● What you will do: What do the lines say from the start of the entries through the one containing "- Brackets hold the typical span"? Repeat them exactly.

● Record excerpts:
══════

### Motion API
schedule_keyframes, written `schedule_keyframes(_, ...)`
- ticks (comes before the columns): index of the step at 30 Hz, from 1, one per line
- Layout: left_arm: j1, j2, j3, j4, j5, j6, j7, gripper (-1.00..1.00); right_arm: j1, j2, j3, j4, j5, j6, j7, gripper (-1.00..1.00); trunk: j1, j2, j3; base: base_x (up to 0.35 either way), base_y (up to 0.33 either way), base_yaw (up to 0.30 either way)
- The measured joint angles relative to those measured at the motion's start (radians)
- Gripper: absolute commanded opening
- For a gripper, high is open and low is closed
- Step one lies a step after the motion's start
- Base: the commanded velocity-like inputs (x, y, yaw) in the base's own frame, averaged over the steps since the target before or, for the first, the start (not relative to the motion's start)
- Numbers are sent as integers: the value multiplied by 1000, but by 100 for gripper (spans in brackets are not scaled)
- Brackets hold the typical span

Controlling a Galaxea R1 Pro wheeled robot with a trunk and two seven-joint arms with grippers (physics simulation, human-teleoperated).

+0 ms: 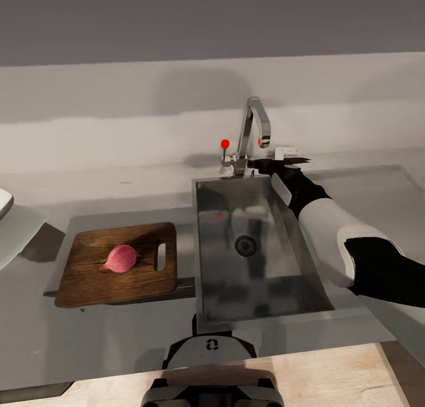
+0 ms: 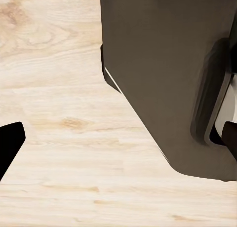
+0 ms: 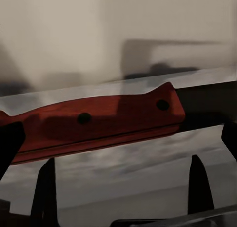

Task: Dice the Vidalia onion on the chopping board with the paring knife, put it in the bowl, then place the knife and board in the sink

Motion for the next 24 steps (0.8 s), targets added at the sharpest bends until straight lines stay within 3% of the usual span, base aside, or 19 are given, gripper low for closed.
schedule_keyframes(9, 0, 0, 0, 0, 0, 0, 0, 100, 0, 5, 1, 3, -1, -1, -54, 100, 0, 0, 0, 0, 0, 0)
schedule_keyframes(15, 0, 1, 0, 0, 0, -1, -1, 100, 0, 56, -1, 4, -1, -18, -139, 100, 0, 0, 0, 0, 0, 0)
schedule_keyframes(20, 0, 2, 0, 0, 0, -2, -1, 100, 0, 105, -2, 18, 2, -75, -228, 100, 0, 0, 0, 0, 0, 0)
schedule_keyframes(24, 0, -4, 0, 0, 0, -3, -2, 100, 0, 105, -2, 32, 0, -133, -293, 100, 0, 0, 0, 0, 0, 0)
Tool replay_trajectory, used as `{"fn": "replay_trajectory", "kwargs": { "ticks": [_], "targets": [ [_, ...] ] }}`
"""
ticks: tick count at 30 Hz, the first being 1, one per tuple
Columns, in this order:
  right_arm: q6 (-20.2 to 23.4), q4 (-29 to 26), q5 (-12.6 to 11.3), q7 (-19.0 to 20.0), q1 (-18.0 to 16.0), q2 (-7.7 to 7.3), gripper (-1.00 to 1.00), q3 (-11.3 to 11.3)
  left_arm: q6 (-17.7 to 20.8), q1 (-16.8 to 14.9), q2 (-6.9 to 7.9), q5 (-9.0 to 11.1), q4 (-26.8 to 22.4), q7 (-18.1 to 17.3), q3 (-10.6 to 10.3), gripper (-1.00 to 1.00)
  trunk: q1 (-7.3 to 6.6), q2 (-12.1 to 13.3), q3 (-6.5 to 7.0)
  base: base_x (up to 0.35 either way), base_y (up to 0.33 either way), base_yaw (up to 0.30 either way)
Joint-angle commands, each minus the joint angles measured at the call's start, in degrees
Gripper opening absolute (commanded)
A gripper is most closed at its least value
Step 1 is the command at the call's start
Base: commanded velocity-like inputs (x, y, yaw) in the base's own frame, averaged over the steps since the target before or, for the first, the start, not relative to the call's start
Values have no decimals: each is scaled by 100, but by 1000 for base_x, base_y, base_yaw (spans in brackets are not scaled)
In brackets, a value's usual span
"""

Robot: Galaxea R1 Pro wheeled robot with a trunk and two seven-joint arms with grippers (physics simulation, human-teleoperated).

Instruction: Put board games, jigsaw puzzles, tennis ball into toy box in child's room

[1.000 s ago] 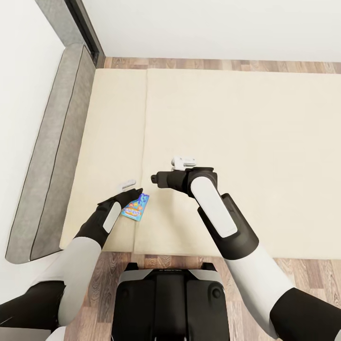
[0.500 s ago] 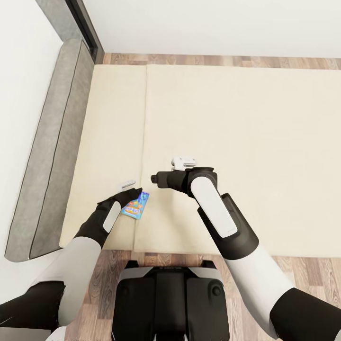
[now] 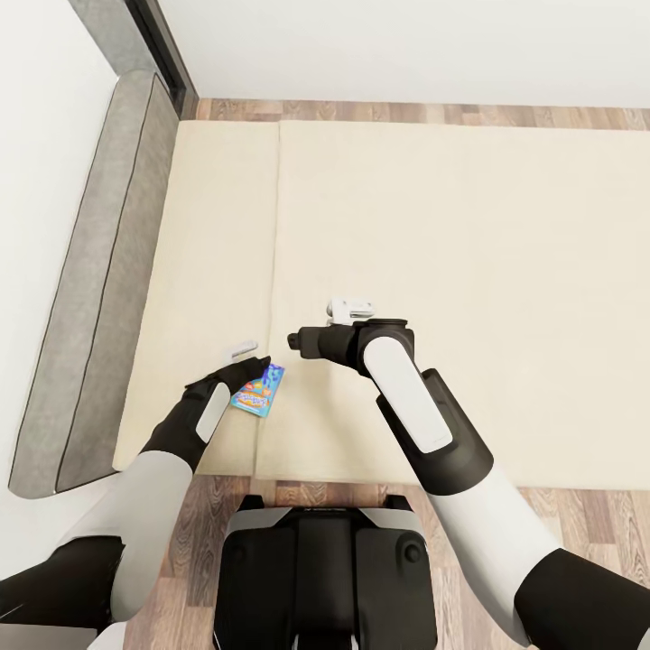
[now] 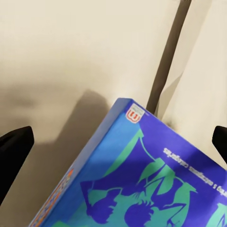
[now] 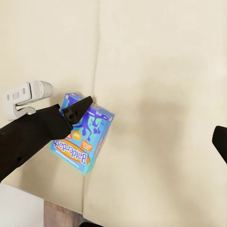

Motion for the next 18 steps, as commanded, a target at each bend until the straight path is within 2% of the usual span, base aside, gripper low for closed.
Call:
{"fn": "replay_trajectory", "kwargs": {
  "ticks": [1,18],
  "targets": [
    [23,-4,-47,-60,-5,1,100,2,-10,-2,-6,165,130,-54,10,100,11,-3,-7,0,0,0],
    [19,-4,-40,-60,-5,1,100,2,-61,2,-16,138,130,-54,-3,100,11,-3,-7,0,0,0]
  ]
}}
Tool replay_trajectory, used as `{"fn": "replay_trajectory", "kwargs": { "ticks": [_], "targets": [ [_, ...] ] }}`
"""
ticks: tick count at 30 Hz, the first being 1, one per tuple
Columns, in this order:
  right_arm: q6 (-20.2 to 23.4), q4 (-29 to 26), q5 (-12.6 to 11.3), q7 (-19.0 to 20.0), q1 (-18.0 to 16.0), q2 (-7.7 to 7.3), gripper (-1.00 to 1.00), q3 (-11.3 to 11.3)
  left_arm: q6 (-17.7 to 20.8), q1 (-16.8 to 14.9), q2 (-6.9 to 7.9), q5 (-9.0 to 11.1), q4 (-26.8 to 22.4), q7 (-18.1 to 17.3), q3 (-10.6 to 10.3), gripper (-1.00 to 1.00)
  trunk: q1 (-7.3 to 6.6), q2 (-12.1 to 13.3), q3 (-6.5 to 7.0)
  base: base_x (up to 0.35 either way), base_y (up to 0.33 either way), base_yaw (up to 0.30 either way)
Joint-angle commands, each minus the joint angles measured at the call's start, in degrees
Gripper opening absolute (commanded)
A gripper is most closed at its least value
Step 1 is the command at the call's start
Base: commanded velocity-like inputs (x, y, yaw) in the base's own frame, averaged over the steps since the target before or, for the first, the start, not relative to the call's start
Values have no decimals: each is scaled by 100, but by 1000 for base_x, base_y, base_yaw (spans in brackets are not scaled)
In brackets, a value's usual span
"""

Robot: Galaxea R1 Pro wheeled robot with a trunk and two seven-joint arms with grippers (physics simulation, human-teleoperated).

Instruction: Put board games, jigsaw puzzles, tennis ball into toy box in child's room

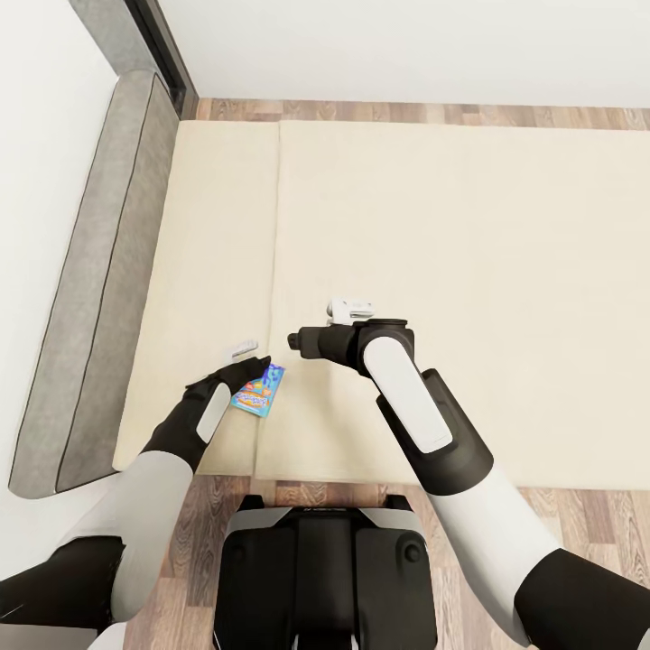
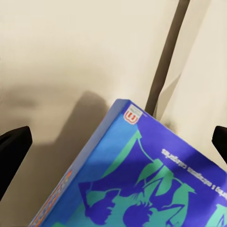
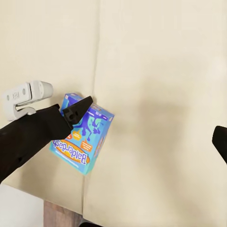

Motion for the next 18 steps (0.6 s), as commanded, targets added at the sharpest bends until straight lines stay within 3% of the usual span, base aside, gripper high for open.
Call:
{"fn": "replay_trajectory", "kwargs": {
  "ticks": [1,18],
  "targets": [
    [25,-4,-44,-60,-4,1,100,2,-18,-1,-6,162,121,-54,7,100,11,-3,-7,0,0,0],
    [28,-4,-38,-60,-8,1,100,2,-45,-1,-5,176,119,77,13,100,11,-3,-7,0,-3,0]
  ]
}}
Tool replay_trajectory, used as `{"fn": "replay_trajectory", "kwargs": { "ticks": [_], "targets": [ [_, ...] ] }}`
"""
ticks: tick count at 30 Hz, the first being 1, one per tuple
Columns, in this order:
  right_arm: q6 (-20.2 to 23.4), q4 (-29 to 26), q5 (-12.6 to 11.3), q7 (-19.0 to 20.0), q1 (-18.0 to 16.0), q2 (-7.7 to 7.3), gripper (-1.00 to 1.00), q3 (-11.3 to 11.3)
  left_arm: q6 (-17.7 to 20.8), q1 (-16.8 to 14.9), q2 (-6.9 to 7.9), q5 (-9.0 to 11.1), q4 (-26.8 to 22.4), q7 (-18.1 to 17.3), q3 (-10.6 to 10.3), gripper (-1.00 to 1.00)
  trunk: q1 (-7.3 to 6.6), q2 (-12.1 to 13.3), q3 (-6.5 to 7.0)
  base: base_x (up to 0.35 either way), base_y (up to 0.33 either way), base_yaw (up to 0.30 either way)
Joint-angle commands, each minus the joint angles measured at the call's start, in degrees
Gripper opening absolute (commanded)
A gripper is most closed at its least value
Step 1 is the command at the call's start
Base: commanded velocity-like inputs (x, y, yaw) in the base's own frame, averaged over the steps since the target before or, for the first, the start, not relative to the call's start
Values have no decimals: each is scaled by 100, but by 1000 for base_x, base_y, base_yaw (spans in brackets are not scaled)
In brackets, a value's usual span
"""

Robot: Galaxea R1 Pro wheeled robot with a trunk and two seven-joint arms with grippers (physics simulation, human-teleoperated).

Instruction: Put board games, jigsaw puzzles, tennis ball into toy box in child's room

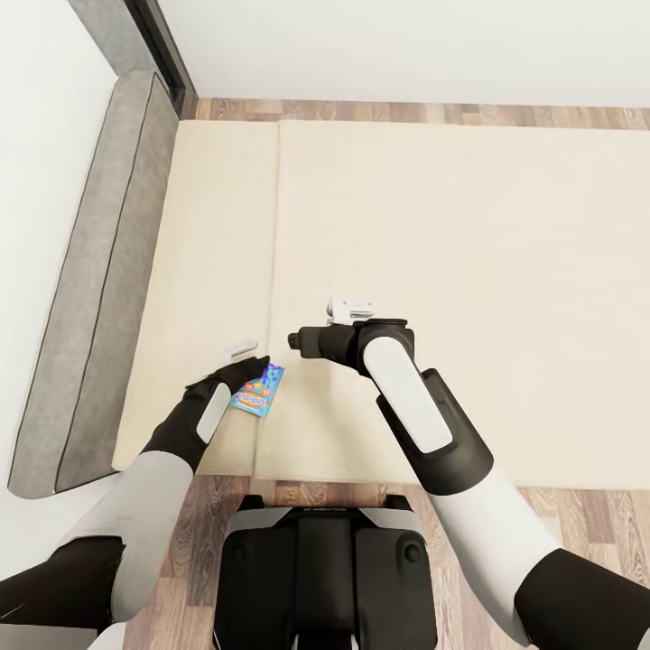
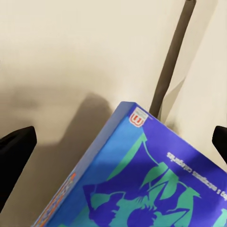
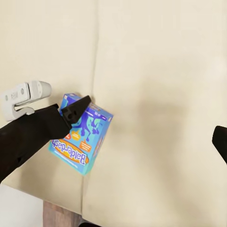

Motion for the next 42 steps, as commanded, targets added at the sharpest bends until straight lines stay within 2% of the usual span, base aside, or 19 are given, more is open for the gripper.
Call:
{"fn": "replay_trajectory", "kwargs": {
  "ticks": [1,5,10,42],
  "targets": [
    [23,-4,-47,-60,-6,1,100,2,14,0,-5,130,106,32,10,100,9,-5,-7,0,-18,0],
    [28,-4,-48,-60,-7,1,100,2,14,0,-5,145,102,260,5,100,9,-5,-7,0,-8,0],
    [30,-4,-50,-60,-8,1,100,2,14,0,-5,158,101,345,2,100,9,-5,-7,0,-2,0],
    [31,-13,-47,-60,-10,1,100,6,14,0,-5,152,92,365,10,100,9,-5,-7,-13,-27,0]
  ]
}}
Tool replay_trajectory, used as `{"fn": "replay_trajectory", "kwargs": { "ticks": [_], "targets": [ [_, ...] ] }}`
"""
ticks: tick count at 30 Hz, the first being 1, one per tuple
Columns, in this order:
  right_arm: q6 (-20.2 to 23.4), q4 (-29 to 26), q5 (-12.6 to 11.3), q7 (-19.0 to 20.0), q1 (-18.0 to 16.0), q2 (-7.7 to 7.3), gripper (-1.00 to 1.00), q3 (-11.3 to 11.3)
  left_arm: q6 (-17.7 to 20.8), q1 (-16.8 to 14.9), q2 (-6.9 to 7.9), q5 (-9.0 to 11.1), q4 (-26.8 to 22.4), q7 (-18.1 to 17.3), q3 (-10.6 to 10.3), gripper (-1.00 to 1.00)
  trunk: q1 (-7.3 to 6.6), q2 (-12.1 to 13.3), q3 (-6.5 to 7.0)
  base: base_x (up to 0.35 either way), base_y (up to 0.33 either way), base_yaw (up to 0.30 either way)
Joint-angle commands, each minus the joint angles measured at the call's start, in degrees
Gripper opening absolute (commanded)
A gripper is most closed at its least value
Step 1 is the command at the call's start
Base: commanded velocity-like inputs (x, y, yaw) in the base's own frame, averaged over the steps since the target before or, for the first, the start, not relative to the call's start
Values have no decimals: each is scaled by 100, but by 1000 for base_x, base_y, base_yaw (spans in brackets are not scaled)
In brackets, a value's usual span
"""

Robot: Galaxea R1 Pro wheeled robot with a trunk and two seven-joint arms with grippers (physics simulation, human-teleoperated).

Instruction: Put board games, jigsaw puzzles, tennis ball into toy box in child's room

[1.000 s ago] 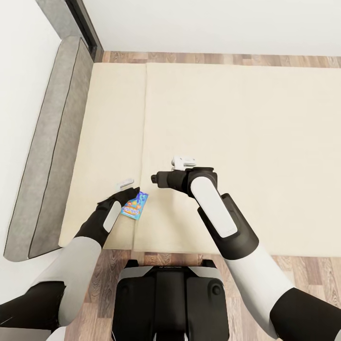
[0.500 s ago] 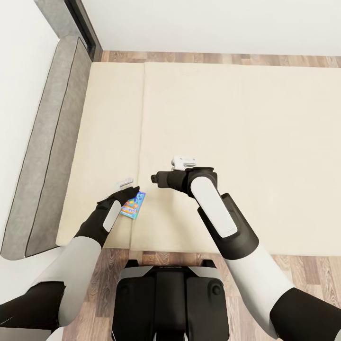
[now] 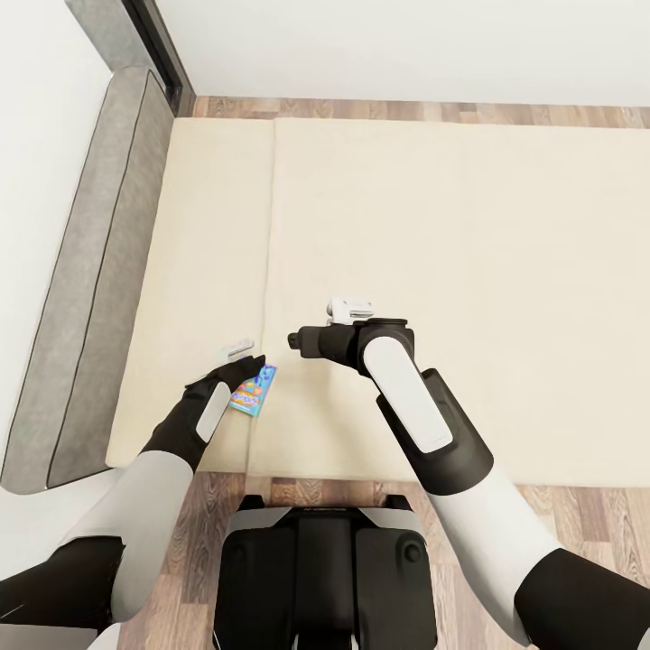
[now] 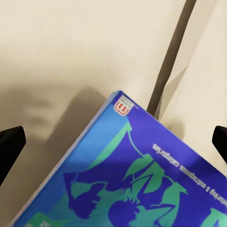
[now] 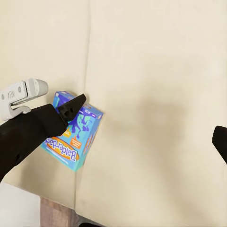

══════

● Reply:
### Motion API
schedule_keyframes, written `schedule_keyframes(_, ...)`
- ticks (comes before the columns): index of the step at 30 Hz, from 1, one per line
- Layout: left_arm: j1, j2, j3, j4, j5, j6, j7, gripper (-1.00..1.00); right_arm: j1, j2, j3, j4, j5, j6, j7, gripper (-1.00..1.00); trunk: j1, j2, j3; base: base_x (up to 0.35 either way), base_y (up to 0.33 either way), base_yaw (up to 0.30 either way)
- The measured joint angles relative to those measured at the motion's start (radians)
- Gripper: absolute commanded opening
- For a gripper, high is open and low is closed
- Step one lies a step after the motion's start
- Base: the commanded velocity-like inputs (x, y, yaw) in the base's own frame, averaged over the steps since the target before or, for the first, the start (not relative to the motion's start)
- Numbers are sent as integers: the value multiplied by 1000, but by 100 for gripper (spans in brackets are not scaled)
- Brackets hold the typical span

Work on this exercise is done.